Problem details: Write out all records as given; omit images.

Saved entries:
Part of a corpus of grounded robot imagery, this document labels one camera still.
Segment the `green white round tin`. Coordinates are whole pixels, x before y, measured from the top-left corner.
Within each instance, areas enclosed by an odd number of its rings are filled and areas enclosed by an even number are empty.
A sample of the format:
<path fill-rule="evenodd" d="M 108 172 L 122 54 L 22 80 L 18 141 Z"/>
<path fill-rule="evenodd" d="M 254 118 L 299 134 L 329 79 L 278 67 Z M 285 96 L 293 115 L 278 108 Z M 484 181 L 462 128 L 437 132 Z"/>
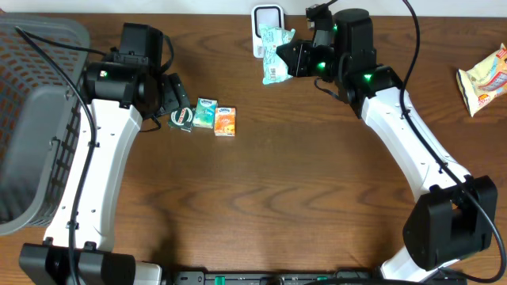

Task output:
Part of a corpus of grounded robot imagery, this document labels one camera still.
Segment the `green white round tin`. Coordinates are whole pixels, x before y, measured from the top-left corner.
Within each instance, areas enclosed by an odd number of its rings are filled and areas enclosed by an even number are empty.
A sample of the format:
<path fill-rule="evenodd" d="M 108 172 L 122 54 L 22 80 L 18 141 Z"/>
<path fill-rule="evenodd" d="M 254 118 L 299 134 L 329 79 L 278 67 Z M 285 96 L 293 115 L 278 108 Z M 484 181 L 462 128 L 437 132 Z"/>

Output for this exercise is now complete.